修回日期: 2007-01-04
接受日期: 2007-01-27
在线出版日期: 2007-03-28
目的: 探讨减瘤手术联合术后腹腔热灌注化疗或免疫治疗等综合治疗方法对腹膜恶性间皮瘤的治疗效果.
方法: 腹膜恶性间皮瘤17例分为3组: 联合治疗组(减瘤手术+术后腹腔热化疗或联合DC免疫治疗, n = 11), 单独全身化疗组(n = 4)和未治疗组(n = 2). 回顾性分析其临床资料及治疗经过, 所有患者全部随访, 观察生存期.
结果: 17例均经组织病理学确诊, 其中小细胞型2例, 上皮型5例, 弥漫浸润型4例, 未明确分型6例. 随访时间5-67(平均35) mo, 中位生存期32.5 mo, 其中联合治疗生存期约35.5 mo, 单独全身化疗生存期约11.3 mo, 未治疗者生存期约4.5 mo. 联合治疗组患者生存期较其他两组延长.

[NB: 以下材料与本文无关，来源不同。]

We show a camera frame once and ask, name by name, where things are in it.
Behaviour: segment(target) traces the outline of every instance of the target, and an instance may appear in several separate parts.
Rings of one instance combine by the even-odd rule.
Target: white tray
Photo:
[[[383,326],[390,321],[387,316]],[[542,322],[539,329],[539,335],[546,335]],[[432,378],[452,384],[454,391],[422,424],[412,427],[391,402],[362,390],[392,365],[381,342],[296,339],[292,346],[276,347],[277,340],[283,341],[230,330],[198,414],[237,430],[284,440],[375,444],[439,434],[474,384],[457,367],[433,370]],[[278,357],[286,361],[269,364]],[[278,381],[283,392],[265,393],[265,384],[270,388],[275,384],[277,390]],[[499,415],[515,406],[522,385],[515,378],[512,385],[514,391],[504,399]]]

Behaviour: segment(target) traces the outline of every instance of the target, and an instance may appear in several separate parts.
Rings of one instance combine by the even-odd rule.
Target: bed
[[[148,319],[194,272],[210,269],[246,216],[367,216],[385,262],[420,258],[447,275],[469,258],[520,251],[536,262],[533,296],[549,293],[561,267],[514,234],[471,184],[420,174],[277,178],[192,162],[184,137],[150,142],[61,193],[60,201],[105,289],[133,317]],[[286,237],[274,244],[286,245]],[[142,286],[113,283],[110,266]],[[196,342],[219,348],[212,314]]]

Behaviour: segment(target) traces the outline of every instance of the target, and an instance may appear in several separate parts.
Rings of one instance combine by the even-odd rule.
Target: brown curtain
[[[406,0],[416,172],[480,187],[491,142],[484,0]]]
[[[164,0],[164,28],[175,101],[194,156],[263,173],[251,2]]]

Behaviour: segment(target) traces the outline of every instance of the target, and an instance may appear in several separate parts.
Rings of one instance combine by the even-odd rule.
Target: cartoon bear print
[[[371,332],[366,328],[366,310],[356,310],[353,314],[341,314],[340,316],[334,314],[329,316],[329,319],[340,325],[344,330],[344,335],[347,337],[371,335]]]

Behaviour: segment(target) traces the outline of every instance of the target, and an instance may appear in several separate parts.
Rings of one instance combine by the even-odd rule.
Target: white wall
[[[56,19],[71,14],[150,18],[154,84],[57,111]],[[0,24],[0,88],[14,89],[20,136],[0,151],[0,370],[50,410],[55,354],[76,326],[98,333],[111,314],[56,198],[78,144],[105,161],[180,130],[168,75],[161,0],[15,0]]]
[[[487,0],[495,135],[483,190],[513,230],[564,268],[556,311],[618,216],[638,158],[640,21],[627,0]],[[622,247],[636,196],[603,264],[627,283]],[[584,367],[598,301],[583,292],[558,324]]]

结论: 腹水细胞学检查、剖腹探查及腹腔镜活检为腹膜恶性间皮瘤的主要诊断方法. 采用减瘤手术治疗联合术后腹腔热灌注化疗或免疫治疗等综合治疗, 可以提高患者生存期.
引文著录: 黄晓辉, 陈凛, 李荣. 手术联合腹腔热化疗及免疫疗法治疗腹膜恶性间皮瘤11例. 世界华人消化杂志 2007; 15(9): 1041-1044
Revised: January 4, 2007
Accepted: January 27, 2007
Published online: March 28, 2007
AIM: To discuss the efficacy of surgical treatment combined with intraperitoneal hyperthermic perfusion (IPHP) chemotherapy or immunotherapy for malignant peritoneal mesothelioma (MPM).
METHODS: Seventeen MPM patients were divided 3 groups. The former two groups (n = 11, n = 4) were treated with operation plus IPHP chemotherapy or immunotherapy and systematic chemotherapy, respectively, while the latter group (n = 2) received no treatment. The clinical data of the 17 cases were analyzed retrospectively. All the patients were followed up to observe the survival time.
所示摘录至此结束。